Pastor abducted at gunpoint released by Arakan Army in Myanmar
A pastor abducted at gunpoint by a rebel group in Myanmar’s Rakhine State last January and later presumed to be dead has been released and is now with his family, according to a U.S.-based persecution watchdog.
Pastor U Tun Nu of Believers Church Myanmar was released earlier this month by his abductors from the Arakan Army after 14 months of detention, International Christian Concern reported, saying soldiers from the rebel group handed him over to the village elders.
Christian group Gospel for Asia had earlier confirmed his death. However, he has now been reunited with his wife and youngest daughter.
After his release, the pastor spoke to ICC and shared his harrowing experience.
“Those 14 months were the [most] hellish time of my life, be it spiritually, mentally and in particular physically,” he was quoted as saying. “Sometimes I even prayed to God that I could not stand any longer and asked God to just take my life.”
The rebel group comprises Rakhine Buddhists who are calling for greater autonomy in the Rakhine State, where the Rohingya people belong.
The pastor recalled that the rebels questioned faith and mocked him. “Ask your God to come and save you,” they would say. He said he was given a plate of plain rice and a liter of water each day.
U Tun Nu also narrated an incident where a rebel soldier carrying a gun behind him accidentally pulled the trigger. He got scared but heard a voice in his head saying, “You are protected by God, and no harm will come to you.” When he opened his eyes, he saw a big hole on his shirt under his arm, yet there was no wound on his body.
The Buddhist and Burman majoritarian military of Myanmar, earlier known as Burma, also routinely persecutes Christians due to the various ethnic conflicts in the country, especially along the borders with China, Thailand and India.
Open Doors ranks Myanmar 19th on its 2020 World Watch List of the countries where it is most difficult to be a Christian. The group notes that due to ongoing fighting, more than 100,000 Christians have been forced to flee their homes and are living in camps where they have been denied access to food and healthcare.
Earlier this month, members of the predominantly Christian ethnic Chin group were among those killed in Myanmar army airstrikes, prompting some church leaders to speculate that Christians were targeted because of their faith.
In Paletwa Township, Chin State, the army struck Meiksa Wa village, killing 12 civilians, according to Morning Star News.
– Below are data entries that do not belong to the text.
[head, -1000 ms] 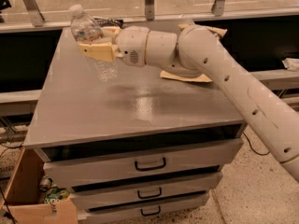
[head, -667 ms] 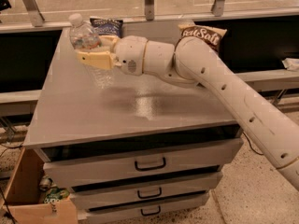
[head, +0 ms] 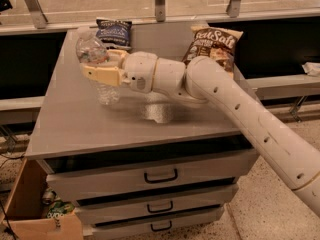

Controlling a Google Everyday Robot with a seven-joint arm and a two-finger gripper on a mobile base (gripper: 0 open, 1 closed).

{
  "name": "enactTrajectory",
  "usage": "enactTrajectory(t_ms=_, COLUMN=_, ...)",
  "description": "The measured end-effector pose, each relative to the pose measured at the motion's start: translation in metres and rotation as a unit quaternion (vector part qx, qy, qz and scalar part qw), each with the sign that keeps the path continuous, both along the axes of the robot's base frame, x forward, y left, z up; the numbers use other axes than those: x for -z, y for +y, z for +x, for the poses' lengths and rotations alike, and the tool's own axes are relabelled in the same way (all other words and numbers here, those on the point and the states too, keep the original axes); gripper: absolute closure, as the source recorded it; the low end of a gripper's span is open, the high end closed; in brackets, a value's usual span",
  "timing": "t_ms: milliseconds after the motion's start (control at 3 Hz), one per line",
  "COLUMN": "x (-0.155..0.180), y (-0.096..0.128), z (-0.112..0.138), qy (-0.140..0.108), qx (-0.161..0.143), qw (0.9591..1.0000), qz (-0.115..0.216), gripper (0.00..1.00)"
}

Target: Place water bottle upright

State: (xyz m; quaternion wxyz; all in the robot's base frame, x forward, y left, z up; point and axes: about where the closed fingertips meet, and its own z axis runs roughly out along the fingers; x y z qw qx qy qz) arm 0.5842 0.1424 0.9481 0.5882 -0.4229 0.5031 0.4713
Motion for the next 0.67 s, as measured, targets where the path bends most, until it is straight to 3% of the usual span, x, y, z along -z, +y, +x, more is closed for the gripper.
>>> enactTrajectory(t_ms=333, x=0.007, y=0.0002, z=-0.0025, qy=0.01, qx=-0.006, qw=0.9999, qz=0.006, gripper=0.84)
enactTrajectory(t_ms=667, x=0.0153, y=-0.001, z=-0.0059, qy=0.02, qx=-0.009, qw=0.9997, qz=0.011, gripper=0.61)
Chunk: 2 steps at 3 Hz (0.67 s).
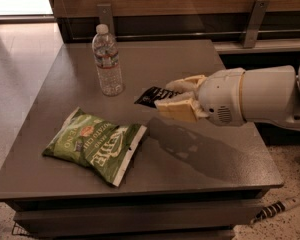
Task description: Move rxbar chocolate near green jalapeno chip bag
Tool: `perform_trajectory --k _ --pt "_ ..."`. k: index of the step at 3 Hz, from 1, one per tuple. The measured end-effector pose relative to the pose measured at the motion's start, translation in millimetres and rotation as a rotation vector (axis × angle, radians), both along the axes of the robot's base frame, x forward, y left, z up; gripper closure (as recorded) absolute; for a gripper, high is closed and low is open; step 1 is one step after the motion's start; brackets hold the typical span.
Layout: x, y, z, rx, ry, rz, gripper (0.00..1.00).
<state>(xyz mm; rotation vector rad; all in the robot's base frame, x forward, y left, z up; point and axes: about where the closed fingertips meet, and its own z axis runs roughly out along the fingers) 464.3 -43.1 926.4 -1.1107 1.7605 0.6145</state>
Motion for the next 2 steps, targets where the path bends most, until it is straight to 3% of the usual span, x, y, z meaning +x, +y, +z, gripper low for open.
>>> perform_trajectory --k 1,2 --pt "-30.2 1.4 -21.0 0.016 0.037 -0.074 1.0" --pt "-42.4 -10.8 -32.3 0.031 0.062 -0.131 0.89"
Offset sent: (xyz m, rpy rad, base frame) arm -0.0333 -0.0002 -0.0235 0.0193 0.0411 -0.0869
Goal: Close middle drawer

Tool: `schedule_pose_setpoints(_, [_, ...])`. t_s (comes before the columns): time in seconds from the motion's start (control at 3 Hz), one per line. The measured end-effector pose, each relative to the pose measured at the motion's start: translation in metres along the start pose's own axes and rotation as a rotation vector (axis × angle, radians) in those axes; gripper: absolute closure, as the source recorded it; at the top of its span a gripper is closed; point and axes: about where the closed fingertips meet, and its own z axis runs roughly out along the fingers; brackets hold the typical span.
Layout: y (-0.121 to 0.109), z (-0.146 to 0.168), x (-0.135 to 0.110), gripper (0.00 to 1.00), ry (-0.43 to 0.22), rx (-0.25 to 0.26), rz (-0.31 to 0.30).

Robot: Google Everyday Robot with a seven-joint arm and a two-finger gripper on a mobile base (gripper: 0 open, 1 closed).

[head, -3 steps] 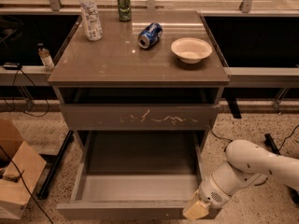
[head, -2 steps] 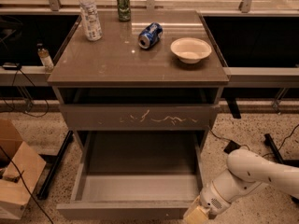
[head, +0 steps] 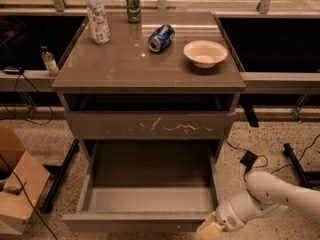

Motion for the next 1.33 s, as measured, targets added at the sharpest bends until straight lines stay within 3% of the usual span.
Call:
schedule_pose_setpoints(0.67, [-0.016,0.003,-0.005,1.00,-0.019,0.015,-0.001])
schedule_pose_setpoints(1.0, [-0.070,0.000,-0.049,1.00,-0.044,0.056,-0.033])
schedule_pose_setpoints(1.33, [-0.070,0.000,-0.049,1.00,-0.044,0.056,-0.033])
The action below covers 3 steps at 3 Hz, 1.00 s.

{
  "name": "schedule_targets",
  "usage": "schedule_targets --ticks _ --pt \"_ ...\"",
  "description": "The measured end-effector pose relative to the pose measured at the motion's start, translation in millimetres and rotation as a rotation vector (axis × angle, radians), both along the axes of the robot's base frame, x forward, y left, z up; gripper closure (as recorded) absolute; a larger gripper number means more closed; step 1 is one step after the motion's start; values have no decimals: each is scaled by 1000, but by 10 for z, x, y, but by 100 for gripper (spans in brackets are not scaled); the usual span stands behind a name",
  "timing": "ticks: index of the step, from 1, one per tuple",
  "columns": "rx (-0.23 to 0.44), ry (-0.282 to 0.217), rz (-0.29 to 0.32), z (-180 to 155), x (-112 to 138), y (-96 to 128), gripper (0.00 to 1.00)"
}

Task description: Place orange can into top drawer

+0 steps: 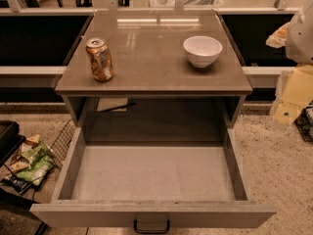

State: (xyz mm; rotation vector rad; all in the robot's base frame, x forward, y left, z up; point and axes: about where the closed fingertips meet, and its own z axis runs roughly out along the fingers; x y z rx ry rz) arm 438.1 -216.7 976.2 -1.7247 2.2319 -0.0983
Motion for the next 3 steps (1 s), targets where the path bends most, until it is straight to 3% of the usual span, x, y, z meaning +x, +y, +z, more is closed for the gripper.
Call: schedule_targets --ticks 1,2,3 --pt "7 -9 -1 12 24 8 0" --pt "116 -39 -2 -47 422 143 0" --pt "305 -63 -25 -234 925 401 0"
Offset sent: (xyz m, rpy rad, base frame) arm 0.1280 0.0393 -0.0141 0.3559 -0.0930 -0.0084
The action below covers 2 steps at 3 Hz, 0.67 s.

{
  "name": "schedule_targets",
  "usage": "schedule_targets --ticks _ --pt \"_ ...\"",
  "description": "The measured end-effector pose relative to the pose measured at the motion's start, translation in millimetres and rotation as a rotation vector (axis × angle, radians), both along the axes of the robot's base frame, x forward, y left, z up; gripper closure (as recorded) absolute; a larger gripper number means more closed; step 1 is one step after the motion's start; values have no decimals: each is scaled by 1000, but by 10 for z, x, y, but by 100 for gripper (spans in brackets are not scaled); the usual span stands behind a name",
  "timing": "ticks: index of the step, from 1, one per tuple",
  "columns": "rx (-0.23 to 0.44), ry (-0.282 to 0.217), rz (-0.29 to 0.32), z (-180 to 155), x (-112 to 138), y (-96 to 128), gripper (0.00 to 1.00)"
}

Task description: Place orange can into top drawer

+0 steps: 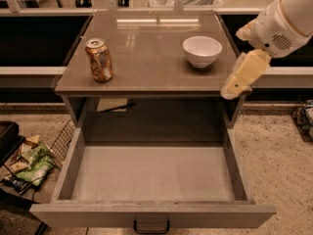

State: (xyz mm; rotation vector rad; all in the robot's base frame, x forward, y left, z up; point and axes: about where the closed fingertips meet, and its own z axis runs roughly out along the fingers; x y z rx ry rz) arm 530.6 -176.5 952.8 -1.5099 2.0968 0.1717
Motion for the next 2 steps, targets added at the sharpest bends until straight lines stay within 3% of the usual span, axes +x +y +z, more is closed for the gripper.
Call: schedule_targets --ticks 1,2 --pt "194 -74 -10 -54 472 368 0" --pt "351 -140 -31 -106 780 690 0"
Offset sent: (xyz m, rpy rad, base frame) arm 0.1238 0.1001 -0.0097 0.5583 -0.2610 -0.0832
Eight more died in attacks the next day on Wetma village, and one was killed in Pyaing Tain village. Among those killed was a 7-year-old child, locals said.
Another 28 civilians were wounded in the attacks, according to the outlet, and more than 1,500 villagers fled the areas as some of their houses were burned down.
Last year, Texas pastor Bob Roberts told The Christian Post that the military had bombed as many as 60 churches in the previous 18 months in the majority-Christian Kachin province. He added that about 20 of them were converted into Buddhist pagodas.
“[To] be clear, most of it is about ethnic cleansing,” Roberts told CP at the time.
At the U.S. State Department’s second Ministerial to Advance Religious Freedom last July, a Christian pastor from northern Myanmar spoke about the horrors he faced when jailed and tortured for over a year.
Pastor Langjaw Gam Seng, who was jailed in 2016 for helping journalists report on the bombing of Christian churches in the majority-Christian Kachin province, said that his hands were constantly tied behind his back and he passed out due to lack of food.
“I was detained, handcuffed and shackled for over one month with my eyes tied sealed and I was unable to see for an entire month,” Seng explained through a translator. “And they put me in something like a dungeon for an entire month and gave me minimal food. I was going in and out of consciousness for several weeks.”